# WHAT YOU HAVE TO DO
Of all the lines below, output only those starting at the one with "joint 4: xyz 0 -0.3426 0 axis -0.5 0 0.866" and ending at the one with "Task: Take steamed", both ends included, exactly as written.

# DATASET EXTRACT
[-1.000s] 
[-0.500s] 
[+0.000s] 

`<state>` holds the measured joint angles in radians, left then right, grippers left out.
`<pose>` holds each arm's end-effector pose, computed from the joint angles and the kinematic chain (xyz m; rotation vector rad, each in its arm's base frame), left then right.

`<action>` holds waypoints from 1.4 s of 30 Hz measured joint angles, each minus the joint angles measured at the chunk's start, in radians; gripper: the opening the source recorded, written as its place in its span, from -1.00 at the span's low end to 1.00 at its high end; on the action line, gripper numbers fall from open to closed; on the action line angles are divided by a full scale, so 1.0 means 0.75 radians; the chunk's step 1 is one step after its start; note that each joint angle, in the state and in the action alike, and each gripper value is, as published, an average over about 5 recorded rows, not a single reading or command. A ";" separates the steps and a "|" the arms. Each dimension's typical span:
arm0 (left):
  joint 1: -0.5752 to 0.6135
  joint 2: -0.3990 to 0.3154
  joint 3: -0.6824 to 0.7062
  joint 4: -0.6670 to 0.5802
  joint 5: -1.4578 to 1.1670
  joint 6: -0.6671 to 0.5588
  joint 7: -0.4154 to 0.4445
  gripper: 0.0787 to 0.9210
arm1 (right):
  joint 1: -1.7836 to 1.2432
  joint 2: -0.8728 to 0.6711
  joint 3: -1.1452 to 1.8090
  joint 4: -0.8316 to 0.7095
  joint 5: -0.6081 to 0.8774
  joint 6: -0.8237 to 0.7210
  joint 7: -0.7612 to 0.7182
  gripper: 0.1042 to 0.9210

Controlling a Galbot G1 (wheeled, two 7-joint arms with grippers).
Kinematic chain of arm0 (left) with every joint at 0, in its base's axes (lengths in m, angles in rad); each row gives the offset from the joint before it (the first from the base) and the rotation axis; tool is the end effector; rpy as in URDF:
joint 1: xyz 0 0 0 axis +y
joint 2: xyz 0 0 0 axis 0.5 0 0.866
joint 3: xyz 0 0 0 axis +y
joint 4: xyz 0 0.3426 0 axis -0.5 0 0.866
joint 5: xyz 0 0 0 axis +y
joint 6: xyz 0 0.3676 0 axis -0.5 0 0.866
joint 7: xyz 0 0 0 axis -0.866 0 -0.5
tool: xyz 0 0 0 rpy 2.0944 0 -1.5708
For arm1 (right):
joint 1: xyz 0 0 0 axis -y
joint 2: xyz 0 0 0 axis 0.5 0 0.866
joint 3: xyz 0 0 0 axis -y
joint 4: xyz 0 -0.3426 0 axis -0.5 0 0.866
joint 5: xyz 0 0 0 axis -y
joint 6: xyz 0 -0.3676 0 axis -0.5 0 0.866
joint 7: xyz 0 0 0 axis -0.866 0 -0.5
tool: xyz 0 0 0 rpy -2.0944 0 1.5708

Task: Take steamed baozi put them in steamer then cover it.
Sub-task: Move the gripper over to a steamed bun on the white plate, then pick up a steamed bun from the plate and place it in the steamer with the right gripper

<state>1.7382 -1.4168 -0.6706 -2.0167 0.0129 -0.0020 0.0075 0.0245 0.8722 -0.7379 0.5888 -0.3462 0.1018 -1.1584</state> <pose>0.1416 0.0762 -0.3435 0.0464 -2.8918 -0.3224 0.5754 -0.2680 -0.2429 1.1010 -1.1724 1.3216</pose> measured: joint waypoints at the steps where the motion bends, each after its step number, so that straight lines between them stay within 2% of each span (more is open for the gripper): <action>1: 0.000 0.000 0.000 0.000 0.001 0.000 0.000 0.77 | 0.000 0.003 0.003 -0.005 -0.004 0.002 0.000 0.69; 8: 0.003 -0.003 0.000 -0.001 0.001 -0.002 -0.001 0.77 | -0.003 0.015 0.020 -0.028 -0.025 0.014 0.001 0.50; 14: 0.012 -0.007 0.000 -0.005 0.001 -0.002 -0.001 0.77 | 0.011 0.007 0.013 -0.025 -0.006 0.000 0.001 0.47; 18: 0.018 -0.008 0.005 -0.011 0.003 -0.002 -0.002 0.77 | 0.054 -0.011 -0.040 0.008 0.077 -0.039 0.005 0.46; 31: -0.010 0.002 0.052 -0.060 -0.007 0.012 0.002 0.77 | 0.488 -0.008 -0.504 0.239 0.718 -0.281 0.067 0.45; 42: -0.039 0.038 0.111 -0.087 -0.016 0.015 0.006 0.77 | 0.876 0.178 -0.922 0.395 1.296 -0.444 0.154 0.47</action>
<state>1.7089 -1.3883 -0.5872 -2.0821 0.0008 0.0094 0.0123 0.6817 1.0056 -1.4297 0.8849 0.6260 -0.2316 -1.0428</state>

# ANSWER SECTION
joint 4: xyz 0 -0.3426 0 axis -0.5 0 0.866
joint 5: xyz 0 0 0 axis -y
joint 6: xyz 0 -0.3676 0 axis -0.5 0 0.866
joint 7: xyz 0 0 0 axis -0.866 0 -0.5
tool: xyz 0 0 0 rpy -2.0944 0 1.5708

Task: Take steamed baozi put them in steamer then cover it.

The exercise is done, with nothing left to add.